*Required work*
Copy the lines of the data below exactly, starting at the first and stopping after the line that contains "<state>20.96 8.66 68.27"; include no pictures.

*Given data*
┄┄┄┄┄┄
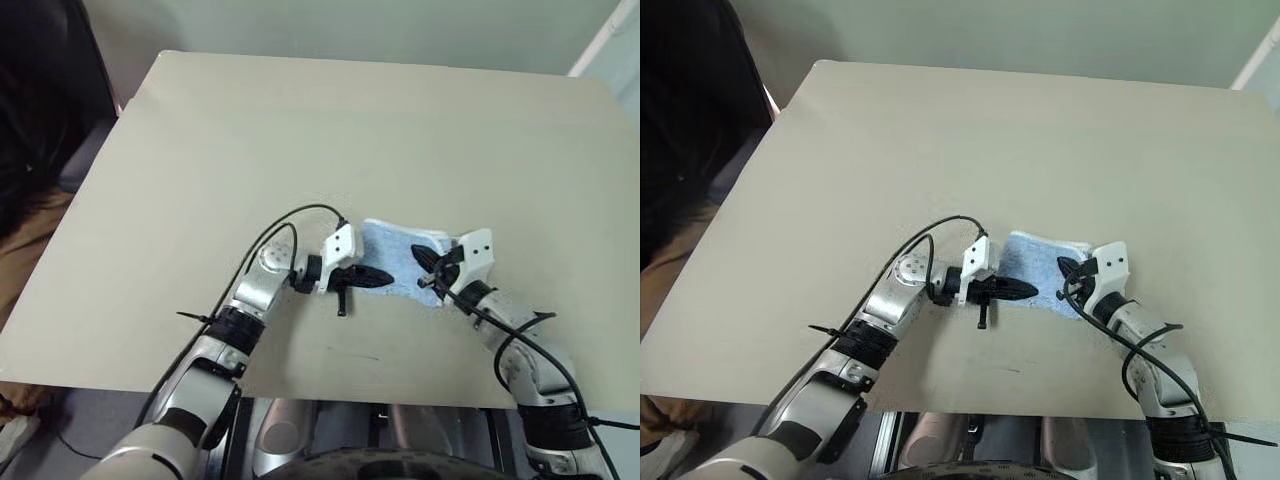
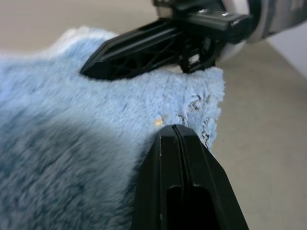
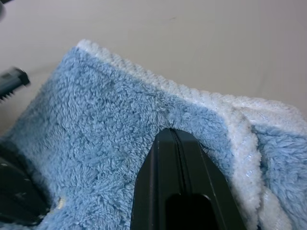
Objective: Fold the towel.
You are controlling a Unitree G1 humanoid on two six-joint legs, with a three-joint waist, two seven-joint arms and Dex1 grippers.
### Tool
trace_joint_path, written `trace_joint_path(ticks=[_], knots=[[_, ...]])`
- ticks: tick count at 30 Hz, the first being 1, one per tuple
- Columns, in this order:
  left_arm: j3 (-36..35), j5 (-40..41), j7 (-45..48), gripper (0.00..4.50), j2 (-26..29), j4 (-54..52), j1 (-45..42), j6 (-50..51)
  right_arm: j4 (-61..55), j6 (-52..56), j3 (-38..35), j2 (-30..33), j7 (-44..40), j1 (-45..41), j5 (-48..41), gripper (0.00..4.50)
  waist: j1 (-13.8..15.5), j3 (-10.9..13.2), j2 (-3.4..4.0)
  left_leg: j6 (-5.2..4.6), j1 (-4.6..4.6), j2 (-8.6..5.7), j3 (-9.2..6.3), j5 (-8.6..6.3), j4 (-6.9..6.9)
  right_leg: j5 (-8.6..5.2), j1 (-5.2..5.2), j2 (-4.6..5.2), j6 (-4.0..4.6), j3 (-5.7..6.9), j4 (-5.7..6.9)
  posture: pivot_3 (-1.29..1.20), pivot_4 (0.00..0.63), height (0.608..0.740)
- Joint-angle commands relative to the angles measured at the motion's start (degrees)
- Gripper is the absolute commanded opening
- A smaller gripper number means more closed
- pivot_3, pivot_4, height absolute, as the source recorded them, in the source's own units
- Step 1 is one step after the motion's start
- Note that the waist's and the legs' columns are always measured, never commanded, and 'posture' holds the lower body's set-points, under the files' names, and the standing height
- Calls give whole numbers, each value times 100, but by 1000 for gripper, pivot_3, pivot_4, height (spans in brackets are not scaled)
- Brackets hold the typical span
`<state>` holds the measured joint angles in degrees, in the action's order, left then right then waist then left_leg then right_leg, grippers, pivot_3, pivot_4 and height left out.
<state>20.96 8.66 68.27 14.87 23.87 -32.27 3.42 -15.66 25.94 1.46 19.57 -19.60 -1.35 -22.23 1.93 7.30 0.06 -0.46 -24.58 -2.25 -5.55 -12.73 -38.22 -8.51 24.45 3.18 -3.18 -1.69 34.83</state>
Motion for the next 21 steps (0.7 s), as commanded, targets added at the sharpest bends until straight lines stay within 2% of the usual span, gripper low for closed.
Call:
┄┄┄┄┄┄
*Expected output*
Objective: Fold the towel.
You are controlling a Unitree G1 humanoid on two six-joint legs, with a three-joint waist, two seven-joint arms and Dex1 grippers.
### Tool
trace_joint_path, written `trace_joint_path(ticks=[_], knots=[[_, ...]])`
- ticks: tick count at 30 Hz, the first being 1, one per tuple
- Columns, in this order:
  left_arm: j3 (-36..35), j5 (-40..41), j7 (-45..48), gripper (0.00..4.50), j2 (-26..29), j4 (-54..52), j1 (-45..42), j6 (-50..51)
  right_arm: j4 (-61..55), j6 (-52..56), j3 (-38..35), j2 (-30..33), j7 (-44..40), j1 (-45..41), j5 (-48..41), gripper (0.00..4.50)
  waist: j1 (-13.8..15.5), j3 (-10.9..13.2), j2 (-3.4..4.0)
  left_leg: j6 (-5.2..4.6), j1 (-4.6..4.6), j2 (-8.6..5.7), j3 (-9.2..6.3), j5 (-8.6..6.3), j4 (-6.9..6.9)
  right_leg: j5 (-8.6..5.2), j1 (-5.2..5.2), j2 (-4.6..5.2), j6 (-4.0..4.6), j3 (-5.7..6.9), j4 (-5.7..6.9)
  posture: pivot_3 (-1.29..1.20), pivot_4 (0.00..0.63), height (0.608..0.740)
- Joint-angle commands relative to the angles measured at the motion's start (degrees)
- Gripper is the absolute commanded opening
- A smaller gripper number means more closed
- pivot_3, pivot_4, height absolute, as the source recorded them, in the source's own units
- Step 1 is one step after the motion's start
- Note that the waist's and the legs' columns are always measured, never commanded, and 'posture' holds the lower body's set-points, under the files' names, and the standing height
- Calls give whole numbers, each value times 100, but by 1000 for gripper, pivot_3, pivot_4, height (spans in brackets are not scaled)
- Brackets hold the typical span
`<state>` holds the measured joint angles in degrees, in the action's order, left then right then waist then left_leg then right_leg, grippers, pivot_3, pivot_4 and height left out.
<state>20.96 8.66 68.27 14.87 23.87 -32.27 3.42 -15.66 25.94 1.46 19.57 -19.60 -1.35 -22.23 1.93 7.30 0.06 -0.46 -24.58 -2.25 -5.55 -12.73 -38.22 -8.51 24.45 3.18 -3.18 -1.69 34.83</state>

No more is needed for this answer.